Hacker Newsnew | past | comments | ask | show | jobs | submitlogin

Const correctness in C++ is a nice feature, but to say it is missing in many other languages is a bit exaggeration. Many other languages offer a much superior tool - immutable data types. Immutability is stronger than C++ const correctness and easier to use at the same time.

Templates are nowhere near capabilities and ease of use of languages with proper (read: not accidental) macro/metaprogramming systems (e.g. Lisps) or languages with modern generic type systems designed from the ground up (Haskell, Scala/Dotty, Idris, etc). Templates are IMHO a powerful hack, but hack is still a hack with all the consequences - terrible error messages, slow compile times, difficult debugging, late error detection, a lot of accidental complexity caused by templates not being first-class citizens etc.



> Immutability is stronger than C++ const correctness and easier to use at the same time.

C++-style const appears to be stronger than just immutability, since you can have immutable objects in C++, but you can also pass const references to mutable objects.

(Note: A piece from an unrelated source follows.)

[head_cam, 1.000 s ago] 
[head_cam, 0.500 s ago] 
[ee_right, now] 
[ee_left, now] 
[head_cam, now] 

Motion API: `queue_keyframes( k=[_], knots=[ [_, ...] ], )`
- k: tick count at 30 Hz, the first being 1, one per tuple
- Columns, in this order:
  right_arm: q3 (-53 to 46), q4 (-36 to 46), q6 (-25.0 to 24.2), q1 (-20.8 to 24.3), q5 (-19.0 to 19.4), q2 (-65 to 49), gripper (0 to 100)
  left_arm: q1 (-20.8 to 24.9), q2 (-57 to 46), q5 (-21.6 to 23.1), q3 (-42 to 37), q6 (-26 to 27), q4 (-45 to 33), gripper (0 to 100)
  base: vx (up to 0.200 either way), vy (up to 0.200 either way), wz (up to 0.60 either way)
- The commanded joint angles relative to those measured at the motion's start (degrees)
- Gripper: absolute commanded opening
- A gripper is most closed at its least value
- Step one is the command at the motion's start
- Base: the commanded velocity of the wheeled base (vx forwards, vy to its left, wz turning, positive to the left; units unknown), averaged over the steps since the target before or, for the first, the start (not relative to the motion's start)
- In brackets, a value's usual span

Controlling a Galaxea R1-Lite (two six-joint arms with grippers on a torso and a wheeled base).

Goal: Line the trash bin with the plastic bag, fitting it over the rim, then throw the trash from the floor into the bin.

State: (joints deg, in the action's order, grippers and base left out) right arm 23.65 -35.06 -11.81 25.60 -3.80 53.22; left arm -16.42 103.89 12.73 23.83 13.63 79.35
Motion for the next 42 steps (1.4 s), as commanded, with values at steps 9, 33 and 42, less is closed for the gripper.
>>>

A const reference to a mutable object doesn't guarantee that the object won't change contrary to an immutable object. Hence const is weaker than immutable.

You can have immutable objects in C++, but C++ offers almost nothing to make dealing with such objects fast and easy. Also the lack of GC makes designing persistent data structures an order of magnitude harder task than in most other languages.


That's only if you do not use a library and/or have no idea how shared_ptr is implemented.


The standard library doesn't come with persistent collections included. Just the fact that they are not standard like in some other languages, causes fragmentation.

As for shared_ptr, they are a good idea when you don't care about performance. And they don't solve cycles, which may appear in some structures (e.g. graphs).


That's because it is undefined behavior to cast a const object to a non-const object. Instead, you must tell the compiler via the mutable keyword or else it will make optimizations based on the assumption it can't change.


Precisely why it's harder to use. C++ is more expressive, and thus creating self-consistent designs is harder.


C++ is more expressive than what? Than C probably. Than Java/C# - arguable. Than Scala/Haskell/Rust/Python/Ruby/R - no way.


More expressive than Java, sure. Java doesn't have overloaded operators, or cv-qualifiers, or templates, or many many many other things that make the type design space more expressive.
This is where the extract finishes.